DIY functional oscillators
Signal distortion induced by electronic devices, primarily amplifiers, could be either undesirable or useful.
When we play back an audio recording, we want it to sound as close to the original as possible. Or sometimes, we want to add just a smidge of tube distortion.
On the other hand, magnetic recording on tape and mechanical recording on vinyl, by their nature, significantly alter the sound; therefore, distortions are deliberately added into the circuits of recorders and playback equipment so that, in the end, the resulting audio signal turns out to be indistinguishable from what has been recorded.
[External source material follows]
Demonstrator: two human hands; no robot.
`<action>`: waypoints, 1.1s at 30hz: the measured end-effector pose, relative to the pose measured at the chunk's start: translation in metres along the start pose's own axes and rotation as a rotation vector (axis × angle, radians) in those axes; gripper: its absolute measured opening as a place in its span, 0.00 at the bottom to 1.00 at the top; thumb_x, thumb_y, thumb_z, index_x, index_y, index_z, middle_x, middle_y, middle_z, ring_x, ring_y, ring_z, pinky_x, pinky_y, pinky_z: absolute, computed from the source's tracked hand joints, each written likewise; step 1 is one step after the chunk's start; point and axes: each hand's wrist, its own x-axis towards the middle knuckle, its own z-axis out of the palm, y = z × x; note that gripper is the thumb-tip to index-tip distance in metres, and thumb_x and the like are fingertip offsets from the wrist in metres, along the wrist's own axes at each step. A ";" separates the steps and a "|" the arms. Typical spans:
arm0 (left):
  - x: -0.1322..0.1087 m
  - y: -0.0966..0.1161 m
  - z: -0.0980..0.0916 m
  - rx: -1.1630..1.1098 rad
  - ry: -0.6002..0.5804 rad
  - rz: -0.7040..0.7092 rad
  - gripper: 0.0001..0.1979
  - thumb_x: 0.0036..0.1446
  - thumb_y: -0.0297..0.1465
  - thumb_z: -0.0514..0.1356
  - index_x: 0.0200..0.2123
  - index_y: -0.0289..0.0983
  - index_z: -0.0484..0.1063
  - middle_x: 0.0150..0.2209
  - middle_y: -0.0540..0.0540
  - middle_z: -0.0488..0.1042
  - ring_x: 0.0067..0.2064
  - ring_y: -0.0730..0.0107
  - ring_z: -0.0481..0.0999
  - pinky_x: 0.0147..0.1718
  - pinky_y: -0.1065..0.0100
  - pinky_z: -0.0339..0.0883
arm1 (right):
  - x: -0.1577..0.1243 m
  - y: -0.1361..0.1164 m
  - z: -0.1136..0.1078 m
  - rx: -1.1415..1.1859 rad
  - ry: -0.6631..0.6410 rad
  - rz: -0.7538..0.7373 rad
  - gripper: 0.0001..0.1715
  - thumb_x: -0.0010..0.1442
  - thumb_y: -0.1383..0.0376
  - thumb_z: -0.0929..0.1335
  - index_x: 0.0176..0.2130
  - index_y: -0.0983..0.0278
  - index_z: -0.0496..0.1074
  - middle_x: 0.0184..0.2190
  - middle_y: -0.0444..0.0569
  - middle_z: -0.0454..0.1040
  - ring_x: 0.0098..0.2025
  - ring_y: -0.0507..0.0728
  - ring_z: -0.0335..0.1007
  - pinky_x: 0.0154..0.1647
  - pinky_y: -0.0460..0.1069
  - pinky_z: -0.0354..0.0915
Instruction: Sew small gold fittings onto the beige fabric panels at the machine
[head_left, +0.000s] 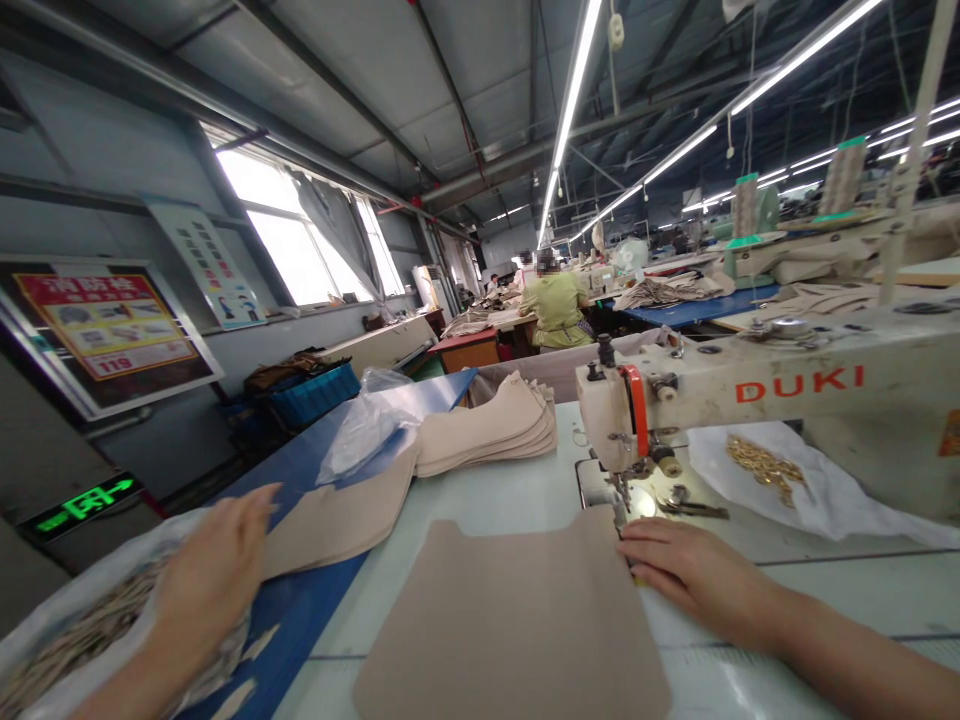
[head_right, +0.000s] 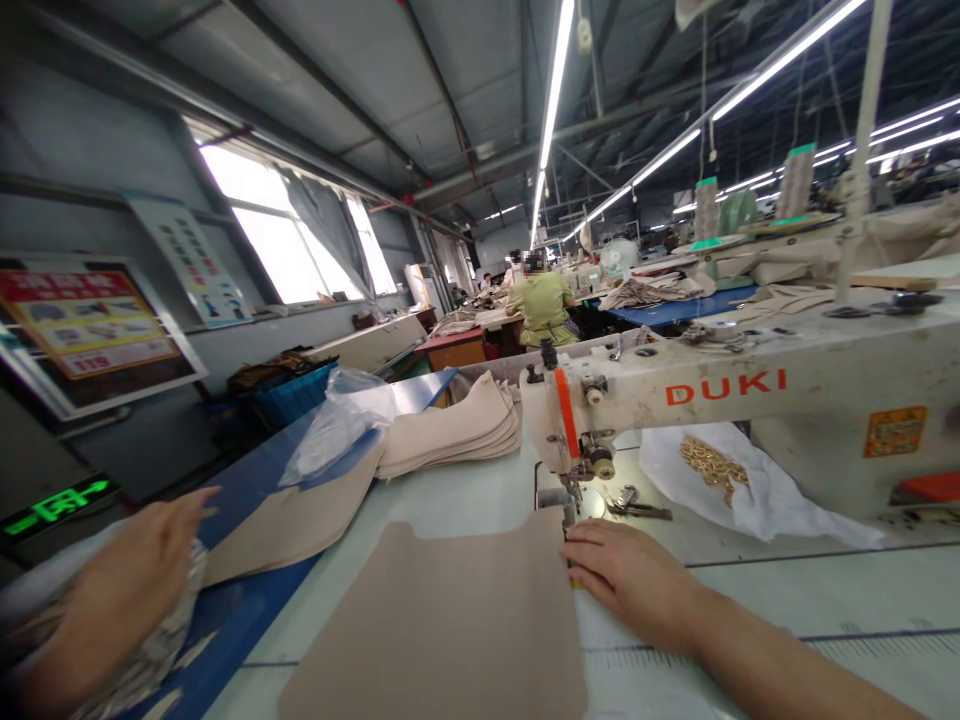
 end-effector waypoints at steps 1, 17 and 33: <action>-0.001 0.017 0.011 -0.084 -0.075 0.011 0.21 0.57 0.37 0.43 0.40 0.34 0.72 0.34 0.42 0.76 0.39 0.59 0.75 0.40 0.63 0.66 | 0.000 0.000 0.000 0.003 0.002 -0.001 0.18 0.64 0.62 0.60 0.50 0.62 0.72 0.50 0.52 0.73 0.52 0.60 0.67 0.55 0.55 0.62; -0.071 0.243 0.139 -1.537 -1.295 -0.109 0.28 0.42 0.38 0.65 0.48 0.35 0.65 0.30 0.47 0.76 0.29 0.66 0.77 0.33 0.64 0.67 | 0.003 0.006 -0.004 0.072 0.260 0.074 0.15 0.64 0.64 0.61 0.48 0.64 0.69 0.38 0.52 0.75 0.40 0.56 0.71 0.42 0.48 0.66; -0.071 0.245 0.142 -1.417 -1.296 -0.048 0.20 0.37 0.46 0.67 0.25 0.36 0.67 0.21 0.50 0.75 0.23 0.69 0.75 0.24 0.70 0.63 | 0.006 0.009 0.003 -0.087 0.318 -0.035 0.15 0.66 0.63 0.58 0.43 0.65 0.71 0.32 0.51 0.75 0.34 0.54 0.71 0.36 0.47 0.66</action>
In addition, volume controls are equipped with loudness compensation to account for human hearing abilities.
Mobile pocket audio devices have tiny speakers, and their power amplifiers are specifically designed to add bass and limit treble so that the sound is deeper and less squeaky.
Multi-way speaker systems have filters, and sometimes even separate amplifiers, that slice the sound signal into frequency bands for each dedicated speaker: subwoofer, low-frequency, mid-frequency, and tweeter. These can also be considered deliberately created distortions.
Finally, processing an electric guitar signal requires numerous fine-tuned distortions. They form a wonderful guitar tone. But if we simply plug the best electric guitar into a hi-fi amplifier, we'll be disappointed.
One can also identify a malfunction by the specific distortions of the signal and, by tracking the signal flow, specify the location of the malfunction in a complex circuit.
A device that allows you to see distortions is called an oscilloscope. But having an oscilloscope is not enough; we will also need a standard waveform signal generator. Today, we will assemble three such generators.
So-called standard waveforms are sine, triangle, and square. Devices that generate such signals are called function generators.
A sine wave is the simplest signal, but it is the most difficult to create without an LC resonant tank, using only RC circuits. A pure sine wave oscillates one frequency; it is needed to determine the harmonics the circuit adds to the signal.
For example, in this image from the post about the tube amplifier, we see that the upper half-wave is wide and rounded, and the lower half-wave is narrow and pointy. This indicates the presence of a second harmonic, which makes tube amplifiers sound so beautiful.
A triangular waveform could be created by a ramp voltage generator. Such a signal allows one to see nonlinear distortions as lines bend on the oscilloscope screen.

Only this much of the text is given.